Updated: Sep 20, 2018
March Madness is here and what better way to kick it off than with some data analytics! This year we’ve set out to help you win your pools with our NCAA March Madness Bracket Generator by using some of our favorite and most powerful analytics tools available; Alteryx, DataRobot, and Tableau.
Setting up the Infrastructure
First step in building this Bracket Generator was to gather some NCAA College Basketball data to be used for predicting each possible match-up in the tournament.
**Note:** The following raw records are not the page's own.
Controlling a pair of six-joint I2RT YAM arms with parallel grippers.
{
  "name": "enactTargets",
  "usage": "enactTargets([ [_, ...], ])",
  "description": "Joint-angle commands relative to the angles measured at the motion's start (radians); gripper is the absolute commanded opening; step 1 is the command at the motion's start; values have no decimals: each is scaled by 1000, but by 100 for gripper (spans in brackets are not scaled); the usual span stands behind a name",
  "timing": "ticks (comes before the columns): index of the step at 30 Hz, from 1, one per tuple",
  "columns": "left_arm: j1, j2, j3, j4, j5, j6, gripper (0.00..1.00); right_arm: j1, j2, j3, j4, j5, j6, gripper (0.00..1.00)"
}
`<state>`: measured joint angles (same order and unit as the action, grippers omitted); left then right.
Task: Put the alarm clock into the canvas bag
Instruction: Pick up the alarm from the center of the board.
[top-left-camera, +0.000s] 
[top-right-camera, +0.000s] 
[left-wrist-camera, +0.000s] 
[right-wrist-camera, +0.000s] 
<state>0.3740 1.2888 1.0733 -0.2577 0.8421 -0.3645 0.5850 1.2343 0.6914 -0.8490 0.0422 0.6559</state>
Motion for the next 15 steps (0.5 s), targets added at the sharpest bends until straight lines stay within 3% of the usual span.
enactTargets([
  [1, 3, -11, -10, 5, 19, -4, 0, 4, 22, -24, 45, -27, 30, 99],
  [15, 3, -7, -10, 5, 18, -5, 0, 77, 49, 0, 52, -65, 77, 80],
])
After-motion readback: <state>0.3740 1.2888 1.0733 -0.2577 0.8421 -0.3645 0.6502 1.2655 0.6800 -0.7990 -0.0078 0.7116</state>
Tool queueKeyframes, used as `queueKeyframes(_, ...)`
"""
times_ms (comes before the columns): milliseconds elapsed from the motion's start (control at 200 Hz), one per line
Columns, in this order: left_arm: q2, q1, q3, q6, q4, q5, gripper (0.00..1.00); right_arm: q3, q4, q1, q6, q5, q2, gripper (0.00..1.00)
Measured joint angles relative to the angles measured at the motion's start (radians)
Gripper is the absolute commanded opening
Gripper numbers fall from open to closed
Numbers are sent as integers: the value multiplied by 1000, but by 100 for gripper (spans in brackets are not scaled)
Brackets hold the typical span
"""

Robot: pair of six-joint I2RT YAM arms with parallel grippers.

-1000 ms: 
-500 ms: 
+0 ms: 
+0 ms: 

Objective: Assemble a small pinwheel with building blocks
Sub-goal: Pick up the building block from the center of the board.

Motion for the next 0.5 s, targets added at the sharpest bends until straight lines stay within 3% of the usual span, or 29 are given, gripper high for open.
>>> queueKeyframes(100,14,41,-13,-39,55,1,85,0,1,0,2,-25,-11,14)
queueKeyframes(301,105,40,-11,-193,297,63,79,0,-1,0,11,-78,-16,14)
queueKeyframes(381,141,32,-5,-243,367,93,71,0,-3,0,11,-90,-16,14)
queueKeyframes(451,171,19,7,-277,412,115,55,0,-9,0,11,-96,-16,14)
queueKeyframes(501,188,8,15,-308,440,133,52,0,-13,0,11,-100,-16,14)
Using Alteryx I scraped data from sports-reference.com to compile a data-set that had results and statistics for each game in the last 15 years for every college basketball team that was featured in the given year’s tournament. From there, I calculated statistics based on regular season performance to create a profile for each team. This profile included 50-60 features in total such as Tournament Rank, Average Point Differential, Wins, Losses, Field Goal %, etc. I then gathered the tournament results for the same 15 years and applied the team profiles to each game to give me one flat data set to feed into DataRobot.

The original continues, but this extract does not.